Task directions> Please copy each line of the records below that holds the word "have".

---

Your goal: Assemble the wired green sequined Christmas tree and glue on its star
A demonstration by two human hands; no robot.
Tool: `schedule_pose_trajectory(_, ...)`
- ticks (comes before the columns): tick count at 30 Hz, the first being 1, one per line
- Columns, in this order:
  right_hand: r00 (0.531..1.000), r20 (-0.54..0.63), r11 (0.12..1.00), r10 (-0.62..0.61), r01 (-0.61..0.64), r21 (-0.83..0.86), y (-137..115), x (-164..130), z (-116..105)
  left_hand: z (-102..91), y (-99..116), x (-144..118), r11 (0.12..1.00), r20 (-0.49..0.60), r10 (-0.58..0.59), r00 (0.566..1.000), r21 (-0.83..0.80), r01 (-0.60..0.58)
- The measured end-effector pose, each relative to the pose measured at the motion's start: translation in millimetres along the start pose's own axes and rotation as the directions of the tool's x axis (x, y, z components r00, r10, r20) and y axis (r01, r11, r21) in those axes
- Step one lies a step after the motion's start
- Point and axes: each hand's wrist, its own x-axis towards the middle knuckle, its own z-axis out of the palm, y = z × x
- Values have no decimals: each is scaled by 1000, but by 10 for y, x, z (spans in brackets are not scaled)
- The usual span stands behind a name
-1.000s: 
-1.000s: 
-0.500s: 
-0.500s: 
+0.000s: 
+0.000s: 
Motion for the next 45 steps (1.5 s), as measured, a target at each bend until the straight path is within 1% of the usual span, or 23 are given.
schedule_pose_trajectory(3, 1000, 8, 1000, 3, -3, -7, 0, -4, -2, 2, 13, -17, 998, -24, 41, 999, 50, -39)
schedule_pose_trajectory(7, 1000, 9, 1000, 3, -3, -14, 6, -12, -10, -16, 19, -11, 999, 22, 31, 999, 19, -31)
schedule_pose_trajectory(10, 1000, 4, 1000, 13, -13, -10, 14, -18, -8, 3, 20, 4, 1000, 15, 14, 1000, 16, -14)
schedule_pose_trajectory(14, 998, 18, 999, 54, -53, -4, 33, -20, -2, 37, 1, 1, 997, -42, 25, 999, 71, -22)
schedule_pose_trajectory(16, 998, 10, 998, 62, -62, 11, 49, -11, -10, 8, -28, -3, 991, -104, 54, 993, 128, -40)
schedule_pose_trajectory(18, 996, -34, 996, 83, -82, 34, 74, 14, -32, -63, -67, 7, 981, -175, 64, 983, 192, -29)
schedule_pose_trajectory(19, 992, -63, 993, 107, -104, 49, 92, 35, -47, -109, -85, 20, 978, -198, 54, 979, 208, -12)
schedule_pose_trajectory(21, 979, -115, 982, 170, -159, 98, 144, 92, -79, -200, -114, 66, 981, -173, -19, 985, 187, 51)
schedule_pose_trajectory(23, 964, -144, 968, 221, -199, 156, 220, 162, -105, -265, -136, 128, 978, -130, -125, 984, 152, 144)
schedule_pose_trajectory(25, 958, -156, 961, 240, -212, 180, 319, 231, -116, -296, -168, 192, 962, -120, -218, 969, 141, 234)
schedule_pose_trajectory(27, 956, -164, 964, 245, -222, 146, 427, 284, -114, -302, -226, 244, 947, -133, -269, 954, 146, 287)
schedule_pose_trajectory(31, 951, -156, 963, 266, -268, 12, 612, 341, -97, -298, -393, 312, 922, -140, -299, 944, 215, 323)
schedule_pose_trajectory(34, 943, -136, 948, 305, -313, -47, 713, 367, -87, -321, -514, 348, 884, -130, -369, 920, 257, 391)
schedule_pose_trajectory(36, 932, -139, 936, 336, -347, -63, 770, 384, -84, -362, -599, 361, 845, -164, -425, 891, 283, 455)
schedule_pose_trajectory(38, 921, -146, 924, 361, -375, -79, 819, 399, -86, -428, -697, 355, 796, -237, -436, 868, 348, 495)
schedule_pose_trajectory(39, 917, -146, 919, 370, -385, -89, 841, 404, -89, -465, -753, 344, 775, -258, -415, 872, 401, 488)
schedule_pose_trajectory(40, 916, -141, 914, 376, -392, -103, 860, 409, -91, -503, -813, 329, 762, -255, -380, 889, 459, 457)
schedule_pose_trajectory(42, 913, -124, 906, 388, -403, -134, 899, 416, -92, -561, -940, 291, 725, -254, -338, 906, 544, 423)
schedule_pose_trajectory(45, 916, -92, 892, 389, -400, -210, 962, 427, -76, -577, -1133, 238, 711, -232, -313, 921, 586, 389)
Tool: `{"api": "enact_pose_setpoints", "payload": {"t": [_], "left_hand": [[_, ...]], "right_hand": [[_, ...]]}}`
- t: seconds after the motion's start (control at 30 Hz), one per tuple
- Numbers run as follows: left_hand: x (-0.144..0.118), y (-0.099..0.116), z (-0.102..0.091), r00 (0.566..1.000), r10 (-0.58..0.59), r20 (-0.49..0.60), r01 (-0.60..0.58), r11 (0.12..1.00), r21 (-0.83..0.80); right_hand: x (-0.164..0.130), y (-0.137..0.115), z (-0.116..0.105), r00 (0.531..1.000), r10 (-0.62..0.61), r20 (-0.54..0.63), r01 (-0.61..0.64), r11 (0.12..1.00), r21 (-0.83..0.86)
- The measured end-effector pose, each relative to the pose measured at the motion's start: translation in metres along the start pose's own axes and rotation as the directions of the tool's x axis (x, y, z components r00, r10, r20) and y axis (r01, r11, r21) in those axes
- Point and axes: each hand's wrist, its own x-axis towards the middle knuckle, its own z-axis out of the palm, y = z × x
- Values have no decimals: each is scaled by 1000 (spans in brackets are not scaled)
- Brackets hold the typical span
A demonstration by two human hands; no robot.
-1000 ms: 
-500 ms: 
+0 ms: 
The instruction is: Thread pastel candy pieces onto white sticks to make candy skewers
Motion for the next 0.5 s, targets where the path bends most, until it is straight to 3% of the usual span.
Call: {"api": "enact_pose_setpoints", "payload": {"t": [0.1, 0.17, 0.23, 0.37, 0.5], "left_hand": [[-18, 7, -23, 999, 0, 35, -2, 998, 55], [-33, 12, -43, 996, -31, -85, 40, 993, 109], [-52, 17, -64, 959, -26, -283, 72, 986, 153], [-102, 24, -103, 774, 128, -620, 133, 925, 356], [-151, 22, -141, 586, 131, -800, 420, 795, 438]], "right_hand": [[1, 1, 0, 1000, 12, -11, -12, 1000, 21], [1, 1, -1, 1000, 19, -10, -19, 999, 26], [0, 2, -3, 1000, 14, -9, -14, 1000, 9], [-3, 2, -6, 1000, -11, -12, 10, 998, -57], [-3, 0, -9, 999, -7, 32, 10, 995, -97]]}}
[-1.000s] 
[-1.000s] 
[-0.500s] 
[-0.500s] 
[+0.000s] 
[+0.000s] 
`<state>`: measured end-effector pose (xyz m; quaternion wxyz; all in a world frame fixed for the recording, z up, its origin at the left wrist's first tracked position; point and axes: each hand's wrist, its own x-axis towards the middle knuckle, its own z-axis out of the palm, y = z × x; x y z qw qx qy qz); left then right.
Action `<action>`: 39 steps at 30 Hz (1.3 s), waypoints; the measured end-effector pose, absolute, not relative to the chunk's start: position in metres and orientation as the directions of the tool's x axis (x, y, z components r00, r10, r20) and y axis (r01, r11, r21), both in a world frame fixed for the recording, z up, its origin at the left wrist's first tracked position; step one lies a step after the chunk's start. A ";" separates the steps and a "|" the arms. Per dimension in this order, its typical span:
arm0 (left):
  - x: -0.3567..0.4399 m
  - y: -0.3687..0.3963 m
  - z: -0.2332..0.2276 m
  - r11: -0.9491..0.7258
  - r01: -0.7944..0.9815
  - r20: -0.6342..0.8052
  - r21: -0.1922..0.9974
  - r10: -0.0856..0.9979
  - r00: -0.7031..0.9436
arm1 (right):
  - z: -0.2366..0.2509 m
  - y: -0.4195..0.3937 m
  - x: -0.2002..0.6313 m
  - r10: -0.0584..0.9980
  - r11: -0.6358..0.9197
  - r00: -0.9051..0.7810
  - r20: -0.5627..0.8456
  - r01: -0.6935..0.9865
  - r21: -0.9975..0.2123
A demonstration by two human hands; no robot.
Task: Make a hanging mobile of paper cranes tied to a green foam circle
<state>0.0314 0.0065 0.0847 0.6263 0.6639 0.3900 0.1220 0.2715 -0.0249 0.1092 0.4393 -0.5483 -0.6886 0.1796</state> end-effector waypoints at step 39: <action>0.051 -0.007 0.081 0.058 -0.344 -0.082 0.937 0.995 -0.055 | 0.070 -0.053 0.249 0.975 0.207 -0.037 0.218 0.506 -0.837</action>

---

Answer for the task>
- Values have no decimals: each is scaled by 1000, but by 10 for y, x, z (spans in brackets are not scaled)
- Values have no decimals: each is scaled by 1000 (spans in brackets are not scaled)

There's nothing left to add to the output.